--- START ---

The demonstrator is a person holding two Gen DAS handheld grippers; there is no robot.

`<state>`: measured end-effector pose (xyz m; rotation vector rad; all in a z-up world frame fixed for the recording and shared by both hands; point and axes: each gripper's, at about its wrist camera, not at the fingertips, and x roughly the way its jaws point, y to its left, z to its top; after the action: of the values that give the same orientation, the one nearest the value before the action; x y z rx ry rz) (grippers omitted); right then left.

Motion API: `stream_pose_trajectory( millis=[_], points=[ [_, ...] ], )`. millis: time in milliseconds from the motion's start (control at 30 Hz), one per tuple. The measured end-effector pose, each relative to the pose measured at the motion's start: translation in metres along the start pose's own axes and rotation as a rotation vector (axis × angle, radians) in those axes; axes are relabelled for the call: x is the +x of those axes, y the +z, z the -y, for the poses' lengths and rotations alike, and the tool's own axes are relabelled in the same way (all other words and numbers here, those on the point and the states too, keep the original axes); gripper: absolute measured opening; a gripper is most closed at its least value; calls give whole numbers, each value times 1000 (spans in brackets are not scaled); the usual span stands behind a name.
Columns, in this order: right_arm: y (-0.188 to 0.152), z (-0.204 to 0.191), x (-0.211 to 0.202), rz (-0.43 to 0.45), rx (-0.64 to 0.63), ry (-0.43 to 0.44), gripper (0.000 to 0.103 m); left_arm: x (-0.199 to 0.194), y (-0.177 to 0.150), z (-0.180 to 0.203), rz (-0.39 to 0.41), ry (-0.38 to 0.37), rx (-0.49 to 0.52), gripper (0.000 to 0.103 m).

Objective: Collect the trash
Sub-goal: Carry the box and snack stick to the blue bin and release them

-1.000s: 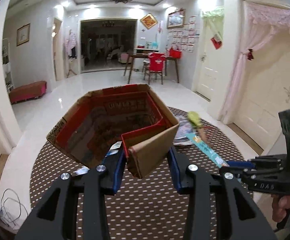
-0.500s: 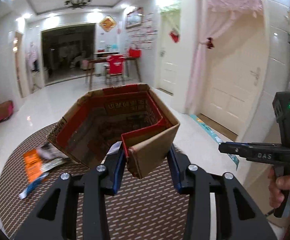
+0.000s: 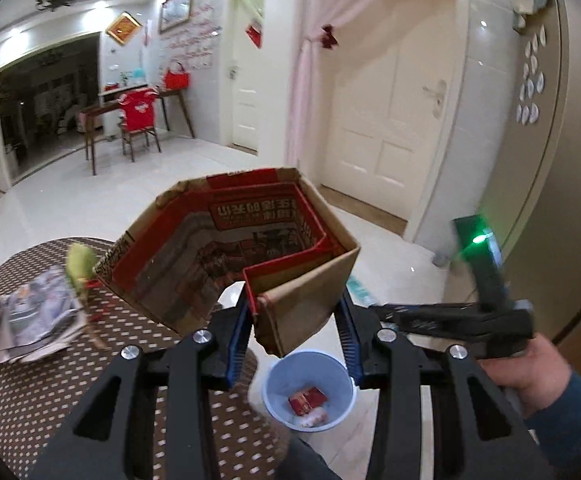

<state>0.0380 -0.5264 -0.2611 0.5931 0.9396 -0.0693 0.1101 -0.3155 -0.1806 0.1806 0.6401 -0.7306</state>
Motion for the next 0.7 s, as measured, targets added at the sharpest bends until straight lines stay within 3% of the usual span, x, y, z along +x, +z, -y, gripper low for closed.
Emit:
stream_pose_trajectory(
  millis=[100, 167, 200, 300, 433, 600, 667, 700],
  points=[
    [0, 20, 32, -53, 41, 2, 28, 24, 0, 8, -45, -19, 14, 39],
    [-2, 34, 52, -91, 76, 6, 50, 41, -2, 14, -79, -32, 23, 39],
    [-3, 45, 63, -108, 107, -7, 70, 49, -1, 17, -94, -36, 28, 39],
    [-3, 58, 77, -103, 193, -16, 72, 72, -3, 28, -137, -55, 49, 39],
    [-8, 81, 39, -4, 274, -23, 75, 105, -3, 38, -206, -89, 62, 39],
    [-3, 90, -10, 101, 287, -37, 78, 138, -7, 44, -288, -115, 63, 40],
    [-2, 93, -32, 138, 285, -37, 80, 155, -9, 45, -341, -116, 60, 43],
    [-1, 93, -38, 149, 284, -36, 81, 162, -8, 45, -365, -112, 59, 53]
  ],
)
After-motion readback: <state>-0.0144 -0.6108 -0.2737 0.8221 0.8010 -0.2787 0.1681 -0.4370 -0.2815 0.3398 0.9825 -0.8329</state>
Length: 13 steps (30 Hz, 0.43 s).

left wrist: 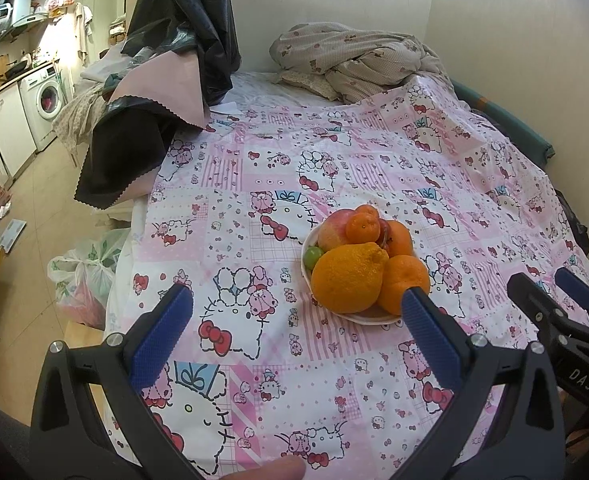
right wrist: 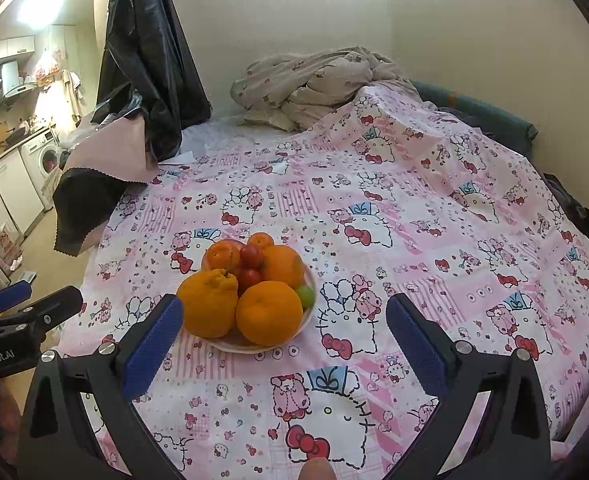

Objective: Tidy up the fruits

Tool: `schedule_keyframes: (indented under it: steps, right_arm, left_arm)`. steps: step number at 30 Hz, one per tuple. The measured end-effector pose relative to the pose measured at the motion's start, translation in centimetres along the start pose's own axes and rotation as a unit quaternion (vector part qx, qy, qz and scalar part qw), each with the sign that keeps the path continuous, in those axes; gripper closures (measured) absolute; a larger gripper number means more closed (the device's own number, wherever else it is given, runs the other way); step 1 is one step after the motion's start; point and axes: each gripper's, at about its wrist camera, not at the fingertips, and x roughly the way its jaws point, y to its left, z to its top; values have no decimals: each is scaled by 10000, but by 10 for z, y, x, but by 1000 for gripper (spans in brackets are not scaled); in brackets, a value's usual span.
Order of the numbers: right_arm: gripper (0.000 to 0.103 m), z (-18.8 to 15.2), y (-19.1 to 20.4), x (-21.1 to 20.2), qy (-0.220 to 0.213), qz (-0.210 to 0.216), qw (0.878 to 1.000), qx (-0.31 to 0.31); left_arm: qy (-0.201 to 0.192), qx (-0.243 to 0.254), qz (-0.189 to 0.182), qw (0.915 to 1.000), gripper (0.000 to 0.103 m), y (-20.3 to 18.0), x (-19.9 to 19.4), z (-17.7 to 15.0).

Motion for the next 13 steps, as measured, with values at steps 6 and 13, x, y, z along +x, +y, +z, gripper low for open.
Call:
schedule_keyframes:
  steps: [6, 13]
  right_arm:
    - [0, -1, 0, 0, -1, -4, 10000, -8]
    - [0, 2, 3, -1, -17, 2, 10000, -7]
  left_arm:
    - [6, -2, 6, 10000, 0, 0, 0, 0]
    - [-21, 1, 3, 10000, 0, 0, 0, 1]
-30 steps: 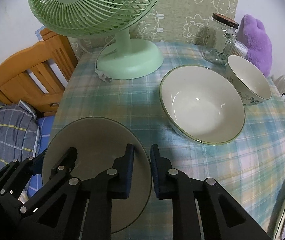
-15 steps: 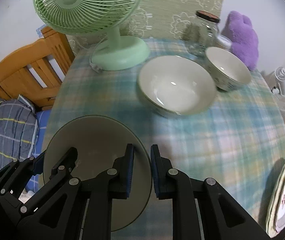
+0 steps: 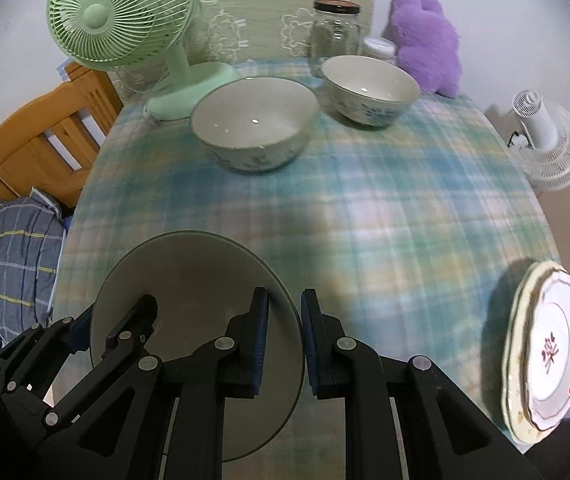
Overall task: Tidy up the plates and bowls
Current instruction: 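Carry the grey glass plate with both tools toward the plate stack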
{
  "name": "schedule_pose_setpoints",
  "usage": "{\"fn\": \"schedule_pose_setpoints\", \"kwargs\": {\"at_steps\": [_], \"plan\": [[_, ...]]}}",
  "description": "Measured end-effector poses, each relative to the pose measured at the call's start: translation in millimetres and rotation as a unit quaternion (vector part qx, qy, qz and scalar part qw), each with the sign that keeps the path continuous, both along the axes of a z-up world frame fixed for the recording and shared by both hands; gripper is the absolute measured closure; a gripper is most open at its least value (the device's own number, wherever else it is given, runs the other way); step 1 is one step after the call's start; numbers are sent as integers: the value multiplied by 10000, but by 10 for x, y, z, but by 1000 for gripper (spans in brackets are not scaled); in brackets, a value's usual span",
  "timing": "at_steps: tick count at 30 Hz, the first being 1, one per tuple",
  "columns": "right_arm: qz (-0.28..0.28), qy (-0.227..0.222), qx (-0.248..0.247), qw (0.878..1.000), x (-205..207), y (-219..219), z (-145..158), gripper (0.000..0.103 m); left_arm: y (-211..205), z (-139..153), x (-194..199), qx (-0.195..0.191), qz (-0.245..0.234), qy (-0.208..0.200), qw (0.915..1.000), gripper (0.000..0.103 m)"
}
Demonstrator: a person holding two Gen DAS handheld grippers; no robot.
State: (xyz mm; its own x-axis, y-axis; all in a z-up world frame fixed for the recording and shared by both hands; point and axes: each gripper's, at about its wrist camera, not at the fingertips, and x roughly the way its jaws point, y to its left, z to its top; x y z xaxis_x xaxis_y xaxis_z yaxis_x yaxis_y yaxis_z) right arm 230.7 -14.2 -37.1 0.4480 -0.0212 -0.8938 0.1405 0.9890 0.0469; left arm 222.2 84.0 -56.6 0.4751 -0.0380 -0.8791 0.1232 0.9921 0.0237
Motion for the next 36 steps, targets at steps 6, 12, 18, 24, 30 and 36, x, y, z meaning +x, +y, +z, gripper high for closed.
{"fn": "schedule_pose_setpoints", "kwargs": {"at_steps": [6,12,18,24,30,36], "plan": [[82,46,14,10000,-247,-255,4,83,-244,-1,-254,-57,183,82,9998,80],[161,49,-5,9999,-446,-511,31,83,-494,19,-447,-97,256,89,9996,80],[170,17,-17,9999,-605,-777,67,83,-739,39,-572,-115,245,87,9996,80],[175,47,-10,9998,-726,-1012,59,83,-952,6,-694,-118,214,135,9996,80],[178,124,-24,9998,-807,-1189,-9,83,-1110,-65,-766,-147,207,197,9995,80],[173,255,-20,9995,-815,-1269,-143,82,-1124,-180,-803,-150,358,208,9990,81]]}}
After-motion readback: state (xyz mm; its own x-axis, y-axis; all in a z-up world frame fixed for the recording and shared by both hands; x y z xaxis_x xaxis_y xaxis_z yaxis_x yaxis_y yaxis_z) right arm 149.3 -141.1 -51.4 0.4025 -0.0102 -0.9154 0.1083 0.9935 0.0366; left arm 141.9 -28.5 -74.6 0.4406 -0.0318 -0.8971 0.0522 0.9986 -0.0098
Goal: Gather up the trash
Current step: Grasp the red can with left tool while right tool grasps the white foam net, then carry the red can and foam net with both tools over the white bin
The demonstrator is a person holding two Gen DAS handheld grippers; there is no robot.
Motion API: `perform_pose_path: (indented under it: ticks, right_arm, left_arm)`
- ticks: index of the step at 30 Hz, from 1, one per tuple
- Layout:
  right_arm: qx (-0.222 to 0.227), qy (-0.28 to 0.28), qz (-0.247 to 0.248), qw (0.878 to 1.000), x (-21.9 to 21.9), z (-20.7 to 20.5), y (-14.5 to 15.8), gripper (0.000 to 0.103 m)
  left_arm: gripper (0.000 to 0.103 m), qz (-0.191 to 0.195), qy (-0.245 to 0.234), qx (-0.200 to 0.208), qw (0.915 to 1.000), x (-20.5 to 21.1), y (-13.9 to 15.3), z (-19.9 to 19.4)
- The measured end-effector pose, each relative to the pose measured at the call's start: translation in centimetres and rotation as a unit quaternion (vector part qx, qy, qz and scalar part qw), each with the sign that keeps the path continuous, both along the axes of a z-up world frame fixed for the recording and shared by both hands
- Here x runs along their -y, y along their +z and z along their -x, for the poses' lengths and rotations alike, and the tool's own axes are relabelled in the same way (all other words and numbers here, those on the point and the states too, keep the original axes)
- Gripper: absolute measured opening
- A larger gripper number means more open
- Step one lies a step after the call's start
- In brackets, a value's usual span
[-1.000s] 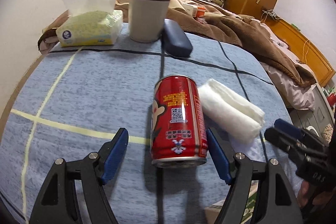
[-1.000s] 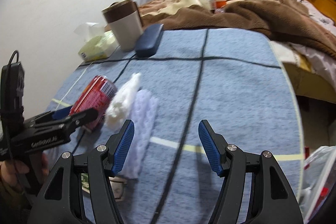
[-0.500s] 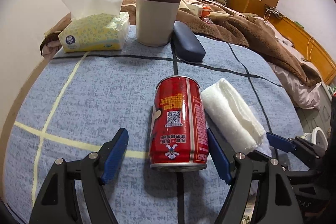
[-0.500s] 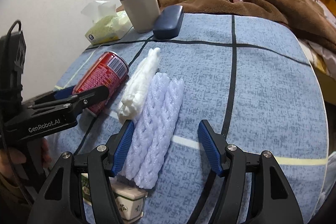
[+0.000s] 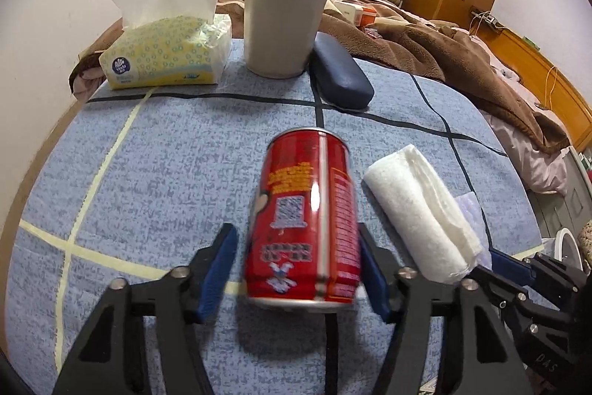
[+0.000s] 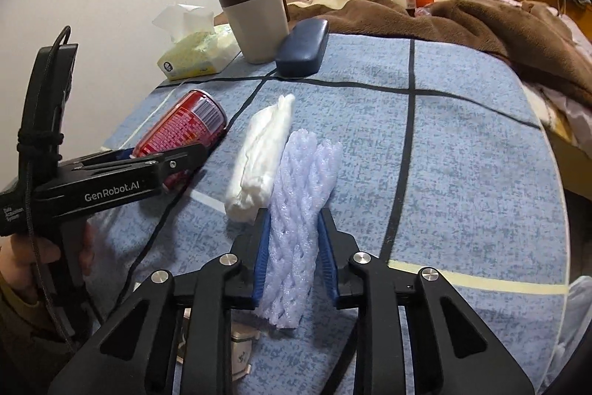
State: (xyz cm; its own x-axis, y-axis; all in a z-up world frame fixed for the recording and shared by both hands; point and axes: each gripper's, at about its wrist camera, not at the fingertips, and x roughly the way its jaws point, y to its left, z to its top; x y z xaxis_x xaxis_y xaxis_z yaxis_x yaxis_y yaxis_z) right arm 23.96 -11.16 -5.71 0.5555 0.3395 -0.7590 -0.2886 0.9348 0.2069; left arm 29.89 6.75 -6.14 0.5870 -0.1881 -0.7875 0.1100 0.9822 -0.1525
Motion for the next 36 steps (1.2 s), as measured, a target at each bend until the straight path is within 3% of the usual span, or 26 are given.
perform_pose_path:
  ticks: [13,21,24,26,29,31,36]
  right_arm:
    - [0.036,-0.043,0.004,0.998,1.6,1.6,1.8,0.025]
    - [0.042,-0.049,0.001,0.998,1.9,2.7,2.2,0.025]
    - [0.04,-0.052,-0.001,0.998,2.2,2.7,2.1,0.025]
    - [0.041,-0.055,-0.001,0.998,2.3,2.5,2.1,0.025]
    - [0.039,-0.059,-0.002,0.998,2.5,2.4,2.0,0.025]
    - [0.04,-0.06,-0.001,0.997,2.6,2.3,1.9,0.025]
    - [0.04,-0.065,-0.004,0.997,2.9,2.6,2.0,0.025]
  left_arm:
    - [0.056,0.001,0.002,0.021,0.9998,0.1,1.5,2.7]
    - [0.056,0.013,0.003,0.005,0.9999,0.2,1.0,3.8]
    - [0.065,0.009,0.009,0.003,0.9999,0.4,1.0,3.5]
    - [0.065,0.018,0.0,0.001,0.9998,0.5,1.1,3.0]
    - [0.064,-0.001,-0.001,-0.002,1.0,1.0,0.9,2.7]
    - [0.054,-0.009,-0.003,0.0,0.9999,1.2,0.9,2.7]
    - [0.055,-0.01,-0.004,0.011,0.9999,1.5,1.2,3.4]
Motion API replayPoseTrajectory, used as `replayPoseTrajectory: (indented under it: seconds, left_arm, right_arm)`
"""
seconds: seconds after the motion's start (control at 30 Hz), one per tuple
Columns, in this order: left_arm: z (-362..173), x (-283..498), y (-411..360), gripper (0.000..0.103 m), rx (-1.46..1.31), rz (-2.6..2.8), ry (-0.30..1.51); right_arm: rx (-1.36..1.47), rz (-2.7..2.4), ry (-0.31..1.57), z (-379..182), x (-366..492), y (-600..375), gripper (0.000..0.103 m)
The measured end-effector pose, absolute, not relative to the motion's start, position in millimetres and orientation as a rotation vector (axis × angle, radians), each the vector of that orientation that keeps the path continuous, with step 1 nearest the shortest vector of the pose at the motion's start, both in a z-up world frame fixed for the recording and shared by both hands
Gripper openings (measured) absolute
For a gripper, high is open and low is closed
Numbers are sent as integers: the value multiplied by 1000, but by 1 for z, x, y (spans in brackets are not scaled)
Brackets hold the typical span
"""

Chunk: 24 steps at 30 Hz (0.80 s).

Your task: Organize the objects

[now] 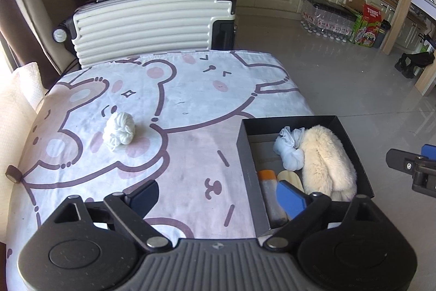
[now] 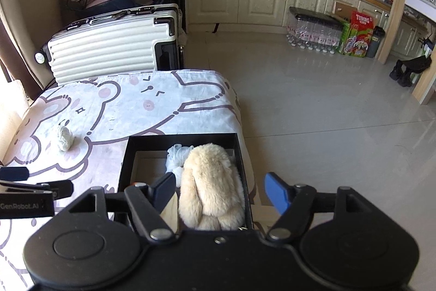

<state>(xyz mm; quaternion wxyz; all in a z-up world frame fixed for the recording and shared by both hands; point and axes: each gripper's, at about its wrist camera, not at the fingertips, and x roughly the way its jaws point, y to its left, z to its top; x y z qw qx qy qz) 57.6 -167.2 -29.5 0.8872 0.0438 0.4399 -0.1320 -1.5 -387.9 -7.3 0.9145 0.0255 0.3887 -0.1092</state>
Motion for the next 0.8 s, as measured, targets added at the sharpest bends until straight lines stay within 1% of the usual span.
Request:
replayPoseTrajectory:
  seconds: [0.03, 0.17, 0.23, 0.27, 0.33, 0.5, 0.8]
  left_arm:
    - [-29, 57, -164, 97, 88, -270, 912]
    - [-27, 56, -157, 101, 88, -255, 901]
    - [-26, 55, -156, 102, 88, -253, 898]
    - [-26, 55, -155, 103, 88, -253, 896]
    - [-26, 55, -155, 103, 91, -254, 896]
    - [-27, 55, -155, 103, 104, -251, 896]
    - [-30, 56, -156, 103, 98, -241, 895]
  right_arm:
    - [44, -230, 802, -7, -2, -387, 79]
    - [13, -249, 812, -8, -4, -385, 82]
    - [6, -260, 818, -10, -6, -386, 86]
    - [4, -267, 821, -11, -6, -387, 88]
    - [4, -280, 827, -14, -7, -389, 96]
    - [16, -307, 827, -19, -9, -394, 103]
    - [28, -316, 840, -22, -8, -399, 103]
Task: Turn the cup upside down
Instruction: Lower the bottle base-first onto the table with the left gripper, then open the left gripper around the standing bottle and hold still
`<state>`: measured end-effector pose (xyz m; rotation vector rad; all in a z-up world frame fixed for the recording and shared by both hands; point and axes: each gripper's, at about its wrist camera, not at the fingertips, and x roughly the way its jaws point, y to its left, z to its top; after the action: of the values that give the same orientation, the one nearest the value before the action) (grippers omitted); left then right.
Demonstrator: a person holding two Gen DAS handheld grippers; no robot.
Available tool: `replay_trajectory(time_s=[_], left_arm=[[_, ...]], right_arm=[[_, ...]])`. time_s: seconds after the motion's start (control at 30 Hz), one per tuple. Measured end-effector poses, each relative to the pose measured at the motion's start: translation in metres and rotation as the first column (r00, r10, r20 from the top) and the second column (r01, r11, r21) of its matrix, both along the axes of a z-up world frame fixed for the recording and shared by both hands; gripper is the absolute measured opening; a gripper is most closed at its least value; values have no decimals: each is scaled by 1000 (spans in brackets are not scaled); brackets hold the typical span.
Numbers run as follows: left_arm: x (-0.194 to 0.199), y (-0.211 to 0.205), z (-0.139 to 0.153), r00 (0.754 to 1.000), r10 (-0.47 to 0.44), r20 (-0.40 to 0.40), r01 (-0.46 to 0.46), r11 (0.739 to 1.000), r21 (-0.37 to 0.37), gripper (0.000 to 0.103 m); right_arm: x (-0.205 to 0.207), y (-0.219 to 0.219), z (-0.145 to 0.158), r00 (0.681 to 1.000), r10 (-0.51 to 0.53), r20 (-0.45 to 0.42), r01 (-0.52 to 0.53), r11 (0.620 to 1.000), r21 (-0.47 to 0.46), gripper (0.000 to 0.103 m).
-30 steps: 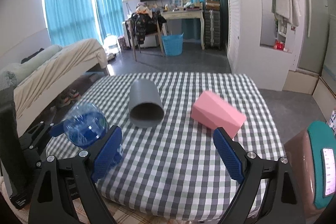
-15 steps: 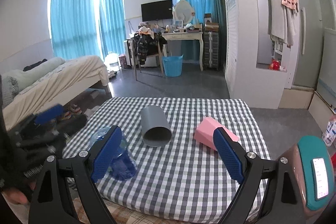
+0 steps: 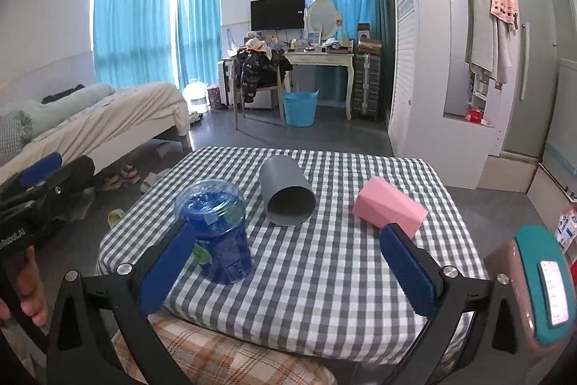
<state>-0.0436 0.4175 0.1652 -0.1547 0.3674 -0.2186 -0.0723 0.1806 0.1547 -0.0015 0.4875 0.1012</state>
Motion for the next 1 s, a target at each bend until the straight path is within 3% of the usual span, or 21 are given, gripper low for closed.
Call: replay_trajectory(time_s=[0.33,1.0], left_arm=[[-9,1,-22,997,3,-72,-2,1000,8,102],[-23,-1,-21,998,-2,-57,4,1000,27,103]], right_arm=[[-4,12,-18,1000,-24,-12,24,1000,-3,103],[-22,10,-12,999,-43,19,43,999,-1,103]])
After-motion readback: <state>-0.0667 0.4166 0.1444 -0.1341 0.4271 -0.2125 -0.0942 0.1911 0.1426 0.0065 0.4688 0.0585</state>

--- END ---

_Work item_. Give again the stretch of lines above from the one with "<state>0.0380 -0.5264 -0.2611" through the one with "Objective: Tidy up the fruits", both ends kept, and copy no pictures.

_The answer_.
<state>0.0380 -0.5264 -0.2611 0.5931 0.9396 -0.0693 0.1101 -0.3155 -0.1806 0.1806 0.6401 -0.7306</state>
Motion for the next 0.7 s, as measured, targets added at the sharpest bends until straight lines stay within 3% of the usual span, x, y, z along +x, +z, -y, gripper low for closed.
Emit:
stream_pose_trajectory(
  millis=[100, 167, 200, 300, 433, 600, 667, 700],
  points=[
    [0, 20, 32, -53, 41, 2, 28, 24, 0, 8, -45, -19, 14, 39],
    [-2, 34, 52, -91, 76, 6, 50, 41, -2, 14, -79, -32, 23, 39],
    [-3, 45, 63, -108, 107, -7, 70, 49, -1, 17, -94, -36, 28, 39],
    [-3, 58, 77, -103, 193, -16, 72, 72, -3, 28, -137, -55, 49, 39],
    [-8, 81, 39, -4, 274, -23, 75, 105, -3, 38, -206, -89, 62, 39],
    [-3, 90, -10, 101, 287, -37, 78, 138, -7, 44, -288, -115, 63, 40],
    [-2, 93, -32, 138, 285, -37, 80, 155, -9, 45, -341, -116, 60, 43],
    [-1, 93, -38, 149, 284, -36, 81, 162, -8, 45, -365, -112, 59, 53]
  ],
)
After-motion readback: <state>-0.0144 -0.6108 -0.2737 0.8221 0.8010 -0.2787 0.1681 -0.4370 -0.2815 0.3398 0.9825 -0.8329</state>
Length: 13 steps (30 Hz, 0.43 s).

left wrist: 
right wrist: 

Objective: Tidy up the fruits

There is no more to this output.